Le Congrès photographié le 21 décembre, à la veille de ce qui est devenu la plus longue paralysie partielle de l’Administration.
Photo: Saul Loeb Agence France-Presse Le Congrès photographié le 21 décembre, à la veille de ce qui est devenu la plus longue paralysie partielle de l’Administration.
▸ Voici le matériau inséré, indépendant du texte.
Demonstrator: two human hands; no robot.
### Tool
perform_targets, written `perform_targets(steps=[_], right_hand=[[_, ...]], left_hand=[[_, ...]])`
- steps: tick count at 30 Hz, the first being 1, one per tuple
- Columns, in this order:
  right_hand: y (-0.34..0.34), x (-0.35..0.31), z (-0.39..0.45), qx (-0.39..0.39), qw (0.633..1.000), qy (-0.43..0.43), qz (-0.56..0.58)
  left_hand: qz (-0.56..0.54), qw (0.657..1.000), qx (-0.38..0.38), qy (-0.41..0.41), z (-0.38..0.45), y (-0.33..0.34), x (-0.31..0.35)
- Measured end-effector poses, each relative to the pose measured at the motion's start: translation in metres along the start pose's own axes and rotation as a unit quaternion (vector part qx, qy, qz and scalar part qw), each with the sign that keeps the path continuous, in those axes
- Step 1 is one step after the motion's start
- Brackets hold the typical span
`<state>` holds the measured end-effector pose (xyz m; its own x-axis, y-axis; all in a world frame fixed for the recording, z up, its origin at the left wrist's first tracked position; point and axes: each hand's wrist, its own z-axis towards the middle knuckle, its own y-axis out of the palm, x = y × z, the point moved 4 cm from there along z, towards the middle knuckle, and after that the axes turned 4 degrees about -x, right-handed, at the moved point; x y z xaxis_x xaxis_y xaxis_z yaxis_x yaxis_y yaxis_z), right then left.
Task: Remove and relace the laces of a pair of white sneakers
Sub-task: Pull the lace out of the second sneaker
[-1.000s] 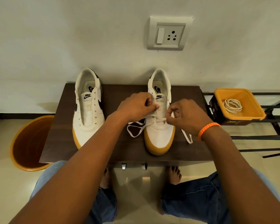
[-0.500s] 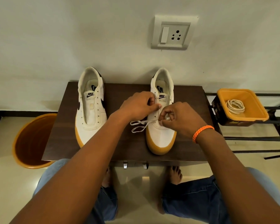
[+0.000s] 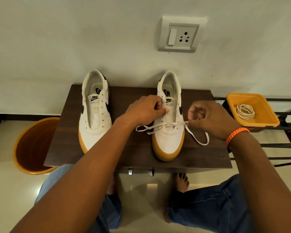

Plus de 800 000 fonctionnaires américains n’ont pas touché leur paye vendredi. Le record du plus long shutdown continu de l’Administration américaine est maintenant établi après 22 jours de paralysie imposée par le bras de fer entre le président Trump et la Chambre des représentants nouvellement sous contrôle démocrate. Le chercheur Vincent Boucher, chercheur à l’Observatoire sur les États-Unis de la Chaire Raoul-Dandurand de l’UQAM, explique d’où vient cette crise et pourquoi elle se répétera immanquablement à l’avenir. Propos recueillis par Stéphane Baillargeon.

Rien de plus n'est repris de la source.